PROBLEM REQUIREMENTS - When the word "document" shows up in a line of the data below, copy that whole line.

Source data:
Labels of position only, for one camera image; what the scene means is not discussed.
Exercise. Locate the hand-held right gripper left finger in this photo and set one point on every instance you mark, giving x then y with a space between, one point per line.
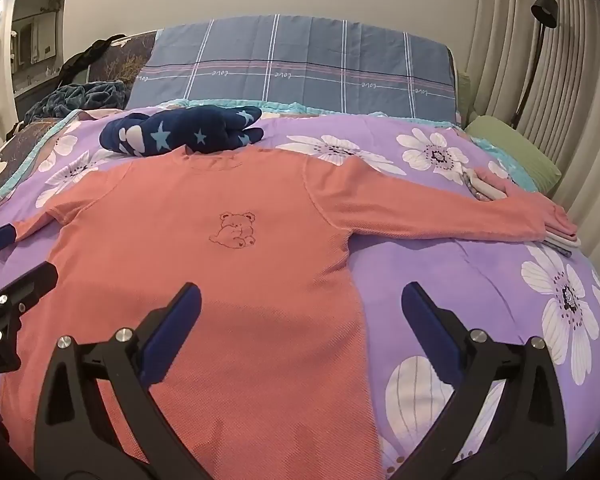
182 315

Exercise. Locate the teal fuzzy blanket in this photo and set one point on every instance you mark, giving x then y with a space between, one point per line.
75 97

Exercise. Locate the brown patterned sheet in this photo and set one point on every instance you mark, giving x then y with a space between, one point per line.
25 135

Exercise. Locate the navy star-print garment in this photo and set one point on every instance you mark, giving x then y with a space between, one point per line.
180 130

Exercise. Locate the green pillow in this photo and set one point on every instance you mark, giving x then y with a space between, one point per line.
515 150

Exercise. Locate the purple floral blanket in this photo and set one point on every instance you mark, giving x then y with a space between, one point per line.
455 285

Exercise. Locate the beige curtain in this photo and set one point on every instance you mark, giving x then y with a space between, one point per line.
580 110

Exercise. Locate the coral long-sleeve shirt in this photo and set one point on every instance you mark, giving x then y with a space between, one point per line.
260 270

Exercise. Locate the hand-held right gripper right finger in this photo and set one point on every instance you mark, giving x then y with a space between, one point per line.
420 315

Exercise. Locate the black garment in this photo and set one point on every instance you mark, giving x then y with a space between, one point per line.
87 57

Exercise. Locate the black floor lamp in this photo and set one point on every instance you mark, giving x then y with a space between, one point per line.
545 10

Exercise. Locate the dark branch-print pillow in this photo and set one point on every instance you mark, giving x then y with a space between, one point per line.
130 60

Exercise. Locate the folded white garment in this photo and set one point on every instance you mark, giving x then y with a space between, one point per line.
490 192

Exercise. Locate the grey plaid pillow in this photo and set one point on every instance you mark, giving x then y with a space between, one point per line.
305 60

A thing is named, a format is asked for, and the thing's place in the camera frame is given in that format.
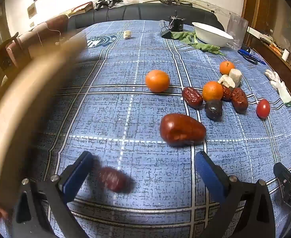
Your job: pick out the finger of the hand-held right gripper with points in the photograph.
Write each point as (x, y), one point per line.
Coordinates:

==

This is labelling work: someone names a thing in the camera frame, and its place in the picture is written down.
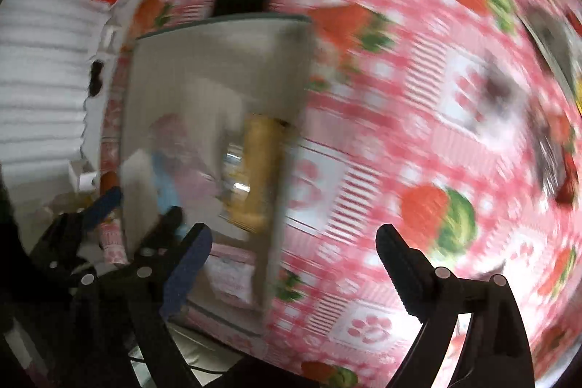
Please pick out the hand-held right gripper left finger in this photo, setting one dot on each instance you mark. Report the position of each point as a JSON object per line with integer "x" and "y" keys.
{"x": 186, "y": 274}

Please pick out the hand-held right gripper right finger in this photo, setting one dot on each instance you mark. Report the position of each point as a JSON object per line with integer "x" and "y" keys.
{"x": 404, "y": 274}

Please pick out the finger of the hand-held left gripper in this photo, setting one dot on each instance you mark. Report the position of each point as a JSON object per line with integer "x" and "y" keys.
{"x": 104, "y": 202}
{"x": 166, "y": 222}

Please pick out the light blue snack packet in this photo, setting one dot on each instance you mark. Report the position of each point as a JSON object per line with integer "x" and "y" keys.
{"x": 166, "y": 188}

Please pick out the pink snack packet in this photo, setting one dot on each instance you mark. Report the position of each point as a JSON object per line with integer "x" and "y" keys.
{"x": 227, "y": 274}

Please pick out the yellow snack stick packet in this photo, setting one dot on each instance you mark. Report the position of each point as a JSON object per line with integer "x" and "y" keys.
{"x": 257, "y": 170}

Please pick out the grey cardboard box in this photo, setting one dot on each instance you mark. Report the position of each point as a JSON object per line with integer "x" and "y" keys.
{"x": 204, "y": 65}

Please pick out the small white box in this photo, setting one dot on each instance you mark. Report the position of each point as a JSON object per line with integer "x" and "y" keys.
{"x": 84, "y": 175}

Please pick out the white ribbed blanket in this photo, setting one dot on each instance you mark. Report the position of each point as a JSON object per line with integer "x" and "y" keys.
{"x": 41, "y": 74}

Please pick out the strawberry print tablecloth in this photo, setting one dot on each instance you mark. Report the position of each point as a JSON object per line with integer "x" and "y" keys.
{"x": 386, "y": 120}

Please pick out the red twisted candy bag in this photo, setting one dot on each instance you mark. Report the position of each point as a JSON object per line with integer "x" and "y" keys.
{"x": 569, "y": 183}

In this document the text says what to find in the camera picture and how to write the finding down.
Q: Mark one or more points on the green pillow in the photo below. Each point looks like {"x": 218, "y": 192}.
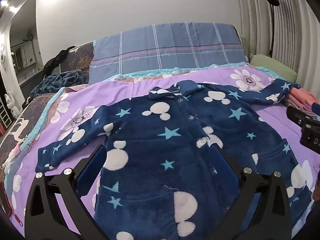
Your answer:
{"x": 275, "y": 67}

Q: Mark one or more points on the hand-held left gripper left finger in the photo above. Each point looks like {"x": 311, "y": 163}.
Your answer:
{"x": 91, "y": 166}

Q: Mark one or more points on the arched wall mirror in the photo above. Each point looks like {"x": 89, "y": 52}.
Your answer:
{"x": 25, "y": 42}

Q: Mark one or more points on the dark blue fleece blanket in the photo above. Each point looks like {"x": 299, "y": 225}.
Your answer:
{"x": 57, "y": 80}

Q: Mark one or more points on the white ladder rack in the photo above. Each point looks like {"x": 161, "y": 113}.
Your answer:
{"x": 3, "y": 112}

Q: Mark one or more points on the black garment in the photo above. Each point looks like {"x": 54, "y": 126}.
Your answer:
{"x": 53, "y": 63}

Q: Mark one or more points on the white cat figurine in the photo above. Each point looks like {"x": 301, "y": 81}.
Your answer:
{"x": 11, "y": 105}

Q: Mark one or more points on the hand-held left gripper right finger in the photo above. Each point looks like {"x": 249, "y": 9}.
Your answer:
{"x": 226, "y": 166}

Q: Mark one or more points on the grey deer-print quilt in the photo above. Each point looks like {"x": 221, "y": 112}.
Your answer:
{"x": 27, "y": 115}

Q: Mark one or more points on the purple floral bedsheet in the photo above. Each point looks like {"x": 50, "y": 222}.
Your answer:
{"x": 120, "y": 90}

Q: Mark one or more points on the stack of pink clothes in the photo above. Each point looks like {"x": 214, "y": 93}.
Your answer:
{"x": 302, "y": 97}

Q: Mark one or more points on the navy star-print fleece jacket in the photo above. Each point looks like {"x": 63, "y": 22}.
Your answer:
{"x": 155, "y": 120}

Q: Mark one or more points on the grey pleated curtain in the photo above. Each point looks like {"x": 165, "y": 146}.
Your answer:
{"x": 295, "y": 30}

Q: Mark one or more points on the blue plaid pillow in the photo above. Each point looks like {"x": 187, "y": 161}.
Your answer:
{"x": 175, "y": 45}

---

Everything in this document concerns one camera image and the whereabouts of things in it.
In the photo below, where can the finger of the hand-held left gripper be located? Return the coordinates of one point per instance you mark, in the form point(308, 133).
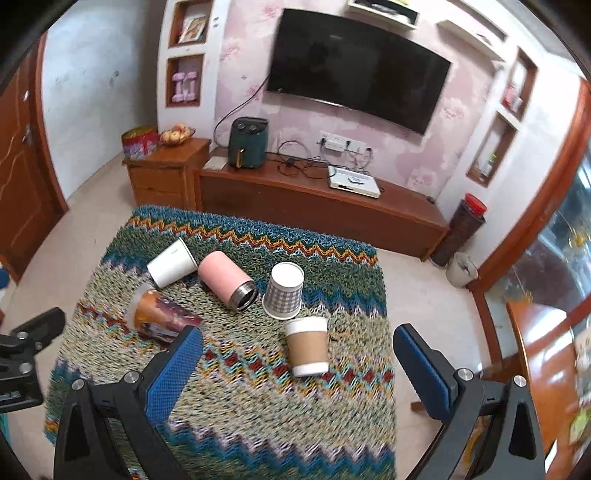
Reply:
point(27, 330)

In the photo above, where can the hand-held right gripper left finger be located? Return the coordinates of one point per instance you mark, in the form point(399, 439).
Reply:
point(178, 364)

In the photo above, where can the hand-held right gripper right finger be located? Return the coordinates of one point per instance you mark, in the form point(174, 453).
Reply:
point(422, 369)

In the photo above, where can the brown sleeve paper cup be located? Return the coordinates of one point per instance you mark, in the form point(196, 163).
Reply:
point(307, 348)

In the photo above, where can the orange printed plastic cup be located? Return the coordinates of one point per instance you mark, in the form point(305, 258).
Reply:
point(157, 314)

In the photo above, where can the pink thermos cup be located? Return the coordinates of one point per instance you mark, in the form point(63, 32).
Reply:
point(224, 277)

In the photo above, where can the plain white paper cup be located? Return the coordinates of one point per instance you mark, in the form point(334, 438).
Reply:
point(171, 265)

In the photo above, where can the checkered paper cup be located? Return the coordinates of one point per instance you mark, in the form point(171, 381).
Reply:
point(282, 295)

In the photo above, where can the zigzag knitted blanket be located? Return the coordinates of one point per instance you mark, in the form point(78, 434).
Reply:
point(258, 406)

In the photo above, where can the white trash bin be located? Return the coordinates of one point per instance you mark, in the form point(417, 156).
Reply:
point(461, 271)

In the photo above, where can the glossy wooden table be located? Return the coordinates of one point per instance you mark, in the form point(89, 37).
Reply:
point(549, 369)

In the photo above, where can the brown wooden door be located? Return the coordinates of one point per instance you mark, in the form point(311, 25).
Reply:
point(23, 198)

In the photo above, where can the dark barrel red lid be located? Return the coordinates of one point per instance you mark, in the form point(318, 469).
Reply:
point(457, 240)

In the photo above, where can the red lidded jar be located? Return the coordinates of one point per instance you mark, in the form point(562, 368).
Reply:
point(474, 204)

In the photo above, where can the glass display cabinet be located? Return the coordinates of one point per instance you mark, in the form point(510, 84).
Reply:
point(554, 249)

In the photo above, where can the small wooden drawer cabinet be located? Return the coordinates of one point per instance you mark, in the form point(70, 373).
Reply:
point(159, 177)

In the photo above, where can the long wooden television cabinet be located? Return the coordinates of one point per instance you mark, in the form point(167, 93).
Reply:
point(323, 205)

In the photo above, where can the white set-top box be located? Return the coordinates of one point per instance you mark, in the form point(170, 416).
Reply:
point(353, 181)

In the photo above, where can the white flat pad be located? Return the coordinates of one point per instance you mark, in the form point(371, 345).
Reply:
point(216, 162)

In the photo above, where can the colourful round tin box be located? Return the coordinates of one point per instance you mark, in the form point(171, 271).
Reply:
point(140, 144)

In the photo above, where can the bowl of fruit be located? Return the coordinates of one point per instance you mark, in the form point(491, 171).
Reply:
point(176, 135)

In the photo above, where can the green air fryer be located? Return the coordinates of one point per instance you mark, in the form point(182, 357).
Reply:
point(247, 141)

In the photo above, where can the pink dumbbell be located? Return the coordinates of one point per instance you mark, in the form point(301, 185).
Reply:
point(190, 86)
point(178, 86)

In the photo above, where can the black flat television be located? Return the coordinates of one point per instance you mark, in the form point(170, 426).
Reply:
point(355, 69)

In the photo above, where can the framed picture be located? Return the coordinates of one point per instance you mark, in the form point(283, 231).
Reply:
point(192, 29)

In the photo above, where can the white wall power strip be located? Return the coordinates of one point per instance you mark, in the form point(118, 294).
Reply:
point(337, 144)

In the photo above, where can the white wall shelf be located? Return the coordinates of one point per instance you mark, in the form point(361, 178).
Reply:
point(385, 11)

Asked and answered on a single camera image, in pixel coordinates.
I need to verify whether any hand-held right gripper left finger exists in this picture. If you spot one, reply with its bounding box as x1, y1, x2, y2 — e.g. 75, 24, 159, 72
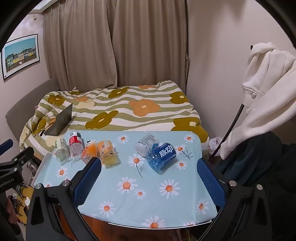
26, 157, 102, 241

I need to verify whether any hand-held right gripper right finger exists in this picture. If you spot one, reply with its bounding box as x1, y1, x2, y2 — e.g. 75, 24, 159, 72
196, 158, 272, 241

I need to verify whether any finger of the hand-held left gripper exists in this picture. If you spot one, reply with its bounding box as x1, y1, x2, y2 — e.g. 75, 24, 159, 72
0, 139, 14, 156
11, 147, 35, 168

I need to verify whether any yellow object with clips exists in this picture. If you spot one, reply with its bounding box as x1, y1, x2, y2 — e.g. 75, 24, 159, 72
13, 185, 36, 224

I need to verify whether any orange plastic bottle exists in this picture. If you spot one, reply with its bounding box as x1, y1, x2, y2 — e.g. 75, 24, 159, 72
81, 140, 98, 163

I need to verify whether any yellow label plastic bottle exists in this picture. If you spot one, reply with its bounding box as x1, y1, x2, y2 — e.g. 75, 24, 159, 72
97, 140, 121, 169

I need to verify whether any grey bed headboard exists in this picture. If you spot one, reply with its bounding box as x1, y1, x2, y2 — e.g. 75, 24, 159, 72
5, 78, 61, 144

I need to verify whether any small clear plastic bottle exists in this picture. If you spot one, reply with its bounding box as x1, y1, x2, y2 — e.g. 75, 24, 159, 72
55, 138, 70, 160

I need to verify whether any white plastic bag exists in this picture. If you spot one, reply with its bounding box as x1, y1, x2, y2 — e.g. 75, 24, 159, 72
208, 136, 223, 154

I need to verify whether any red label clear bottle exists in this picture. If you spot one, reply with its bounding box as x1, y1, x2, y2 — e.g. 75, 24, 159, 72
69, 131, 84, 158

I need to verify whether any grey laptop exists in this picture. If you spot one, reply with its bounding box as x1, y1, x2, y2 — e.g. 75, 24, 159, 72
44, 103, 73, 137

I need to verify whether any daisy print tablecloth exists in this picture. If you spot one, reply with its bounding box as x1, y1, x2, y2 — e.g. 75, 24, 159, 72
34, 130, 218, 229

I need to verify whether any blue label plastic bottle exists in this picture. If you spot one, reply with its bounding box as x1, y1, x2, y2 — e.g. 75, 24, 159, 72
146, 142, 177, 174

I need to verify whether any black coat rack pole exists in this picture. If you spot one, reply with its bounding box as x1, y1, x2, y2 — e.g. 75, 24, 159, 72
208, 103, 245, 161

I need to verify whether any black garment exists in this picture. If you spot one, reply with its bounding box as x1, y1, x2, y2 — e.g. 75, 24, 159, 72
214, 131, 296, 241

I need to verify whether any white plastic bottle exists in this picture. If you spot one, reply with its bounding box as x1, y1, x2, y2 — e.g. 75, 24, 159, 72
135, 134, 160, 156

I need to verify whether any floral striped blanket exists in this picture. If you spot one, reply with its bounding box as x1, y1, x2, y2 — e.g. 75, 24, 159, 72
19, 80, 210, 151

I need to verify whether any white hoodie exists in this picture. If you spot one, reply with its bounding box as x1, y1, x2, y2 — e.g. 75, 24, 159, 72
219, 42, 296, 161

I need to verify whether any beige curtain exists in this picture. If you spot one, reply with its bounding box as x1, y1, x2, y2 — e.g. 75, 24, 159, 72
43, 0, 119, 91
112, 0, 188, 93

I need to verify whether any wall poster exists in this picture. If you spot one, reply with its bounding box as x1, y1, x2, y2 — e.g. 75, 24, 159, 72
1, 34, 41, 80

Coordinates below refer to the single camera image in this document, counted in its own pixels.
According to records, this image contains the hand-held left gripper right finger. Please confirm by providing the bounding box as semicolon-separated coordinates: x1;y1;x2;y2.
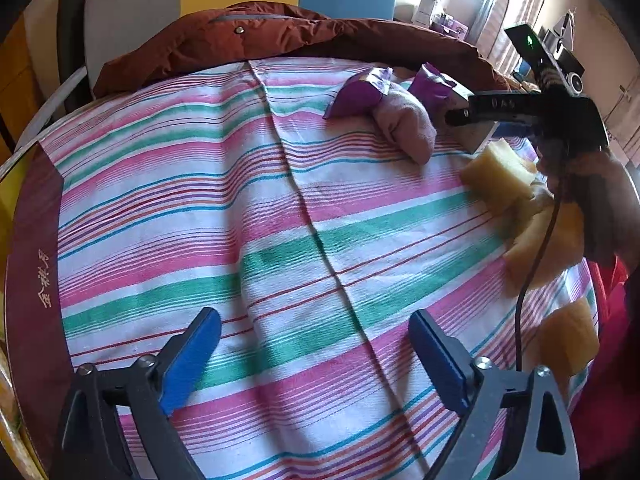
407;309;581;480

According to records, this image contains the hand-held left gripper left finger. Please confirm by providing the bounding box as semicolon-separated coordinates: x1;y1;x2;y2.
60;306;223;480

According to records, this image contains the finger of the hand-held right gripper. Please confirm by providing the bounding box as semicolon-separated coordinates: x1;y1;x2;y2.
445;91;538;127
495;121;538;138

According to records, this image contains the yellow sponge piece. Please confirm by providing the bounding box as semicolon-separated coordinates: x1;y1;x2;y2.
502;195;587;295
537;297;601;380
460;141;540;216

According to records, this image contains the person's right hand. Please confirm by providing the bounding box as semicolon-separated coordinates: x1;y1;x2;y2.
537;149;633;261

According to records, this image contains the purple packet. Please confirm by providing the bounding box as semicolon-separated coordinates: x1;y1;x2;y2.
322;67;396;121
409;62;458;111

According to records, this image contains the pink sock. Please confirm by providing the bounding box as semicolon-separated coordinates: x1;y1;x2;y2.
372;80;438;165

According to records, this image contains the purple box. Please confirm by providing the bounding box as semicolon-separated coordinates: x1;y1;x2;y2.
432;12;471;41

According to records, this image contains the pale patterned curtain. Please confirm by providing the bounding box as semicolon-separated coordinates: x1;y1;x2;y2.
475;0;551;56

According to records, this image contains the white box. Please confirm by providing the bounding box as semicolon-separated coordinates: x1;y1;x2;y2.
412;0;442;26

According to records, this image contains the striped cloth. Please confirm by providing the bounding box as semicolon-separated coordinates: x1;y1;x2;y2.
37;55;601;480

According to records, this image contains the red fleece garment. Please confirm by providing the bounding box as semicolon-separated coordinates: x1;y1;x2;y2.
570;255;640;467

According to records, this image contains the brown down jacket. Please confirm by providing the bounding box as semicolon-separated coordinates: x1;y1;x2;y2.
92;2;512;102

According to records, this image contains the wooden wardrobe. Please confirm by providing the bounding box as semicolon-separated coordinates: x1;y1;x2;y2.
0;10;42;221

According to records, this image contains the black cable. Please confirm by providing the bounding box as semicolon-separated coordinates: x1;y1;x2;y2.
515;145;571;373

EXERCISE RESULT -
In this document the text says what to find in the camera picture and how to write the finding down.
Everything in this document concerns one camera image and the whereabouts of things in it.
Coordinates below refer to the single camera image in this document, counted in its own pixels.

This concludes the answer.